2 Rot. Parl. 231; 1 Statutes of the Realm, 310.
It has sometimes been suggested that this general provision of the statute of 25 Edw. III was declaratory of the common law. See Bacon, arguendo, in Calvin’ Case, 2 Howell’s State Trials, 585; Westlake and Pollock, arguendo, in De Geer v. Stone, 22 Ch.D. 243, 247; 2 Kent Com. 50, 53; Lynch v. Clarke,1 Sandf.Ch. 583, 659, 660; Ludlam v. Ludlam, 26 N.Y. 356. But all suggestions to that effect seem to have been derived, immediately or ultimately, from one or the other of these two sources: the one, the Year Book of 1 Ric. III, (1483) fol. 4, pl. 7, reporting a saying of Hussey, C.J.,
that he who is born beyond sea, and his father and mother are English, their issue inherit by the common law, but the statute makes clear, &c.,
— which, at best, was but obiter dictum, for the Chief Justice appears to have finally rested his opinion on the statute. The other, a note added to the edition of 1688 of Dyer’s Reports, 184a, stating that, at Trinity Term, 7 Edw. III, Rot. 2 B.R., it was adjudged that children of subjects born [p670] beyond the sea in the service of the King were inheritable — which has been shown, by a search of the roll in the King’s Bench so referred to, to be a mistake, inasmuch as the child there in question did not appear to have been born beyond sea, but only to be living abroad. Westlake’s Private International Law (3d ed.) 324.
The statute of 5 Edw. III recites the existence of doubts as to the right of foreign-born children to inherit in England; and, while it is declaratory of the rights of children of the King, and is retrospective as to the persons specifically named, yet, as to all others, it is, in terms, merely prospective, applying to those only “who shall be born henceforth.” Mr. Binney, in his paper above cited, after a critical examination of the statute and of the early English cases, concluded:
There is nothing in the statute which would justify the conclusion that it is declaratory of the common law in any but a single particular, namely in regard to the children of the King; nor has it at any time been judicially held to be so. . . . The notion that there is any common law principle to naturalize the children born in foreign countries, of native-born American father and mother, father or mother, must be discarded. There is not, and never was, any such common law principle.

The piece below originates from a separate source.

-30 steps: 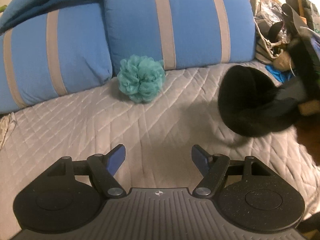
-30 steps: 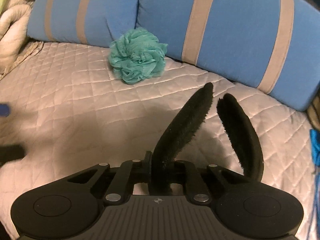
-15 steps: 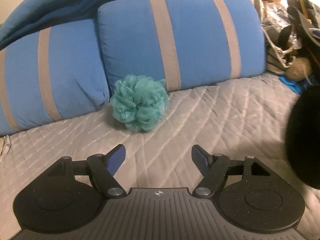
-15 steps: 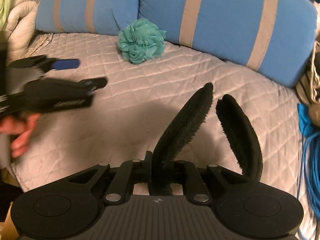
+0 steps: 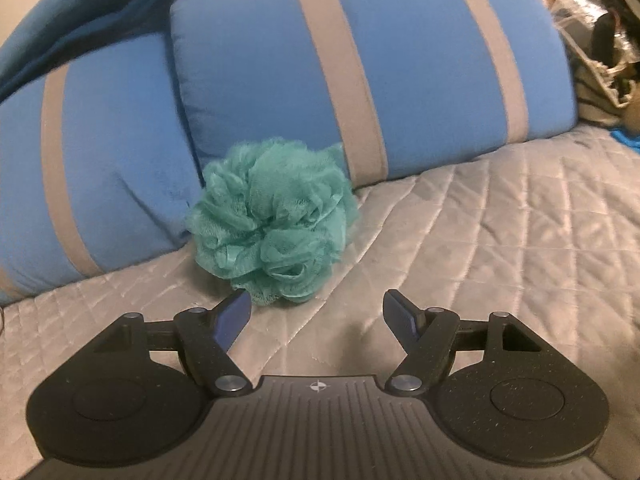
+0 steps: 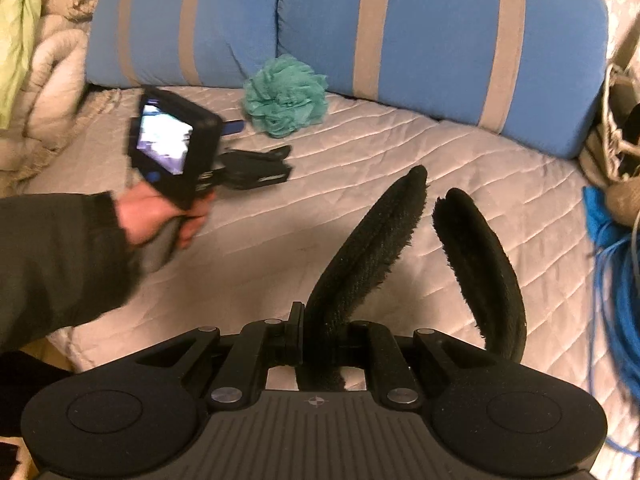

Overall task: Organize soft objects
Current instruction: 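Grasp the teal mesh puff with the left gripper while the right gripper holds the pad, then carry the teal puff and black pad to the cardboard box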

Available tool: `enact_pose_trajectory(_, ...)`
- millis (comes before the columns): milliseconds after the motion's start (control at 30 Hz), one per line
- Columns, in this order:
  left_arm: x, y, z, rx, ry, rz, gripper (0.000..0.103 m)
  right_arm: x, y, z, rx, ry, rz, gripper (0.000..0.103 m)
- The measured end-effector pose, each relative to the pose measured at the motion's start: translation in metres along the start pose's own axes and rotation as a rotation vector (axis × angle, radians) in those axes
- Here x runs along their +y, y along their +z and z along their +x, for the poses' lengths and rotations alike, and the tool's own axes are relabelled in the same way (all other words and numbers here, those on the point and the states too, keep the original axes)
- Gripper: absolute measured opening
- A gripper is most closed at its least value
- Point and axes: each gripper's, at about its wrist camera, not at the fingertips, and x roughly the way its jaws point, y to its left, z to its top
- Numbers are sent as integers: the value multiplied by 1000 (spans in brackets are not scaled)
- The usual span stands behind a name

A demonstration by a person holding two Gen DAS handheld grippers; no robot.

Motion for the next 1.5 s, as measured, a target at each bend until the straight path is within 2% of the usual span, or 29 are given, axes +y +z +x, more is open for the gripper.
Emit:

Binney on Alienigenae, 14, 20; 2 Amer.Law Reg.199, 203. And the great weight of the English authorities, before and since he wrote, appears to support his conclusion. Calvin’s Case, 7 Rep. 17a, 18a; Co.Lit. 8a, and Hargrave’s note 36; 1 Bl.Com. 33; Barrington on Statutes, (5th ed.) 268; Lord Kenyon, in Doe v. Jones, 4 T.R. 300, 308; I: ord Chancellor Cranworth, in Shedden v. Patrick, 1 Macq. 535, 611; Cockburn on Nationality, 7, 9; De Greer v. Stone, 2 Ch.D. 243, 252; Dicey Conflict of Laws, 17, 741. “The acquisition,” says Mr. Dicey, (p. 741) “of nationality by descent is foreign to the principles of the common law, and is based wholly upon statutory enactments.”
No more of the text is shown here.